Scientists identify 20 potentially hazardous asteroids

Artist's depiction of a near-Earth asteroid orbiting the sun. Credit: NOIRLab.

Scientists at CU Boulder and NASA have recently conducted a comprehensive study to assess the risks posed by large asteroids that orbit near Earth.

The researchers have identified around 20 asteroids that warrant further investigation to ensure they do not pose a threat to life on our planet over the next thousand years.

It is important to note that the chances of any of these asteroids colliding with Earth are extremely low, with almost zero risk in the coming century.

Nevertheless, due to the potential catastrophic consequences of an impact, it is crucial to thoroughly evaluate their trajectories, according to Oscar Fuentes-Muñoz, the lead author of the study.

Fuentes-Muñoz, a doctoral student in Aerospace Engineering Sciences, emphasizes that the study’s results are not alarming. However, predicting events so far into the future is challenging due to the many uncertainties involved.

The findings of the study will be published in an upcoming issue of The Astronomical Journal.

This study provides an unprecedented look into Earth’s position in the solar system, revealing that it is surprisingly crowded. Scientists estimate that approximately 962 asteroids, each at least a kilometer wide, periodically pass by our planet.

To determine which asteroids might come uncomfortably close, researchers employed innovative mathematical tools to predict the future paths of 851 large asteroids over the next thousand years. Most of these asteroids are expected to maintain a safe distance from Earth, but a few showed less predictable orbits.

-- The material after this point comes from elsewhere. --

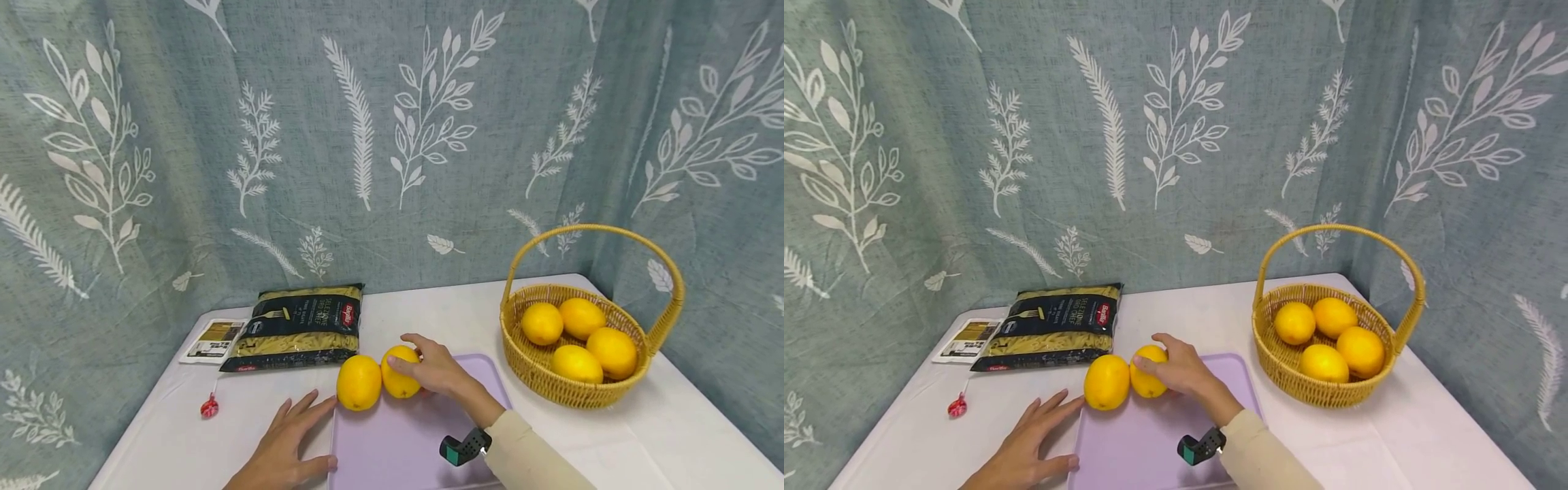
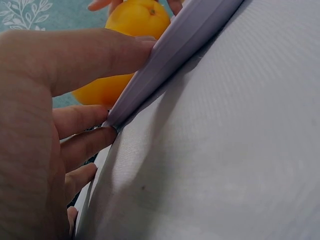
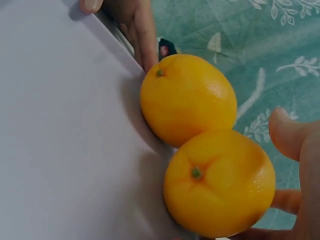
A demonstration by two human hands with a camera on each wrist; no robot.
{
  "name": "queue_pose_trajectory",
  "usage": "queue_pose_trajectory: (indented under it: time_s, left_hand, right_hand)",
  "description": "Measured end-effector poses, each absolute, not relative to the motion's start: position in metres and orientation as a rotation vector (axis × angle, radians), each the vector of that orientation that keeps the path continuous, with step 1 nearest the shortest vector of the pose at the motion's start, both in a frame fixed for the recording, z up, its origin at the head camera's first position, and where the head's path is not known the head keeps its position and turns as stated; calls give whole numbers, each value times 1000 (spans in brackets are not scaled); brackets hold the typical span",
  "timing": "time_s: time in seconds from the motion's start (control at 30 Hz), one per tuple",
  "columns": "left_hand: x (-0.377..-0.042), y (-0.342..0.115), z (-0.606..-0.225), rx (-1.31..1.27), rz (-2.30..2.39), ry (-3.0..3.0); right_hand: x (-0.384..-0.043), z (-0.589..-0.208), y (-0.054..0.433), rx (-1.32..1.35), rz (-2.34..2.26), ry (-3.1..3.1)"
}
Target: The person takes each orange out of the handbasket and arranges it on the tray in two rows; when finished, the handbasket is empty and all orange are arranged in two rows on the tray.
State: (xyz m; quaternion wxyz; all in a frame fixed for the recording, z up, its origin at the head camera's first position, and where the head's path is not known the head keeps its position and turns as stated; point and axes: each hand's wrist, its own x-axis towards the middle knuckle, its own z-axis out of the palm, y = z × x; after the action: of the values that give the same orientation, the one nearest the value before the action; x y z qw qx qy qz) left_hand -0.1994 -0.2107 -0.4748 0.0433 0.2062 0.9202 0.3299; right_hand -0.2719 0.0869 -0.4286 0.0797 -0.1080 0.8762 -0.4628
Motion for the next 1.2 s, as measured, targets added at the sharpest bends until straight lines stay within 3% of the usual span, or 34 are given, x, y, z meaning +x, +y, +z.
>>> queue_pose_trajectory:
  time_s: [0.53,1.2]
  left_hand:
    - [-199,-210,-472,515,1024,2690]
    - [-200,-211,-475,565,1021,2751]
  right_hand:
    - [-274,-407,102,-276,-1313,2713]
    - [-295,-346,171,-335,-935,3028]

One such asteroid, named 7482 (1994 PC1), appeared to intersect with Earth’s orbit frequently in the coming centuries, making it particularly noteworthy.

Fuentes-Muñoz emphasizes that the primary outcome of the study is the need for further investigation. By gathering more information about these asteroids, scientists can completely rule out any potential impact risks in the next millennium.

Although humans possess the technology to detect many large objects that pass by Earth, similar to the dinosaurs, there is little we can currently do to prevent a collision.

However, early detection of potentially dangerous asteroids is crucial. Fuentes-Muñoz explains that making a small deflection of an asteroid decades in advance is far more effective than attempting to do so just a few years or months before an expected impact.

Predicting the precise location of an asteroid hundreds of years in the future is challenging due to various factors, including gravitational influences from Venus and the Sun’s heat, which subtly alter an asteroid’s trajectory over time.

The researchers aimed to minimize these uncertainties in their study. The team included scientists from NASA’s Jet Propulsion Laboratory and a distinguished professor of aerospace engineering sciences at CU Boulder.

Fuentes-Muñoz likens an asteroid impact to a traffic collision. Just like two cars colliding, two asteroids need to be at the same intersection and arrive there simultaneously for a collision to occur.

Using computer simulations, the researchers identified when the orbits of near-Earth asteroids might intersect with Earth’s path around the Sun. They focused on asteroids with unpredictable timings—those that could potentially coincide with Earth’s position at a given time.

Although the list of asteroids that meet both criteria for a possible impact is relatively short, a few asteroids stand out. One such asteroid is 7482 (1994 PC1), which was first observed in 1974 and measures about two-thirds of a mile in length.

While most asteroids studied by the team briefly cross Earth’s orbit and then move away, 7482 (1994 PC1) is expected to remain in close proximity to Earth for the majority of the next millennium.

However, there is no cause for immediate concern. Fuentes-Muñoz reassures that more information is required to rule out an impact, but the likelihood of such an event remains low.

He concludes that as scientists gather additional data about asteroids like 7482 (1994 PC1), they can determine with greater certainty the chances of a collision occurring in the future.

Fuentes-Muñoz acknowledges the curiosity surrounding his research and assures people that if there is an impending threat, he will inform the public promptly.